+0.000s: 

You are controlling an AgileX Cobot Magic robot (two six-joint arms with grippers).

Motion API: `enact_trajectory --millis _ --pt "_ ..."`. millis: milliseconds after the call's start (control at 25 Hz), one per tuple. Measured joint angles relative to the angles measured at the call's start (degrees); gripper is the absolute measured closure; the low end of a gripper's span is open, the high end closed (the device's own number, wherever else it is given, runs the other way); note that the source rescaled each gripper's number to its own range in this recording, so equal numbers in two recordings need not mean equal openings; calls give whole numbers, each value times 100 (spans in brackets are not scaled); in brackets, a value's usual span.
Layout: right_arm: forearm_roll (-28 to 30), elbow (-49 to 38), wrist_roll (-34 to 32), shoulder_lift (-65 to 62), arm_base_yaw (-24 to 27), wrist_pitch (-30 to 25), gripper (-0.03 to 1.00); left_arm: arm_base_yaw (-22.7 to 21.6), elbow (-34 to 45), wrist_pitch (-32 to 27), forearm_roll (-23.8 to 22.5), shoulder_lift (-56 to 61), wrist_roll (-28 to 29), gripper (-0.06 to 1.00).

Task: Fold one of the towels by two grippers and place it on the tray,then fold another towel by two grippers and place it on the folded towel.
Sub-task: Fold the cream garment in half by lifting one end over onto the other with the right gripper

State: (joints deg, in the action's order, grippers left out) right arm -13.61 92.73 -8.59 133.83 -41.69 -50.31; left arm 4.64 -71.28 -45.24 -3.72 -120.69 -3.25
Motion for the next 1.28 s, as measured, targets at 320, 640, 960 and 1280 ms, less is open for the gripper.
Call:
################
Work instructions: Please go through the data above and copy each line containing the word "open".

Solution to this problem:
Motion API: `enact_trajectory --millis _ --pt "_ ..."`. millis: milliseconds after the call's start (control at 25 Hz), one per tuple. Measured joint angles relative to the angles measured at the call's start (degrees); gripper is the absolute measured closure; the low end of a gripper's span is open, the high end closed (the device's own number, wherever else it is given, runs the other way); note that the source rescaled each gripper's number to its own range in this recording, so equal numbers in two recordings need not mean equal openings; calls give whole numbers, each value times 100 (spans in brackets are not scaled); in brackets, a value's usual span.
Motion for the next 1.28 s, as measured, targets at 320, 640, 960 and 1280 ms, less is open for the gripper.

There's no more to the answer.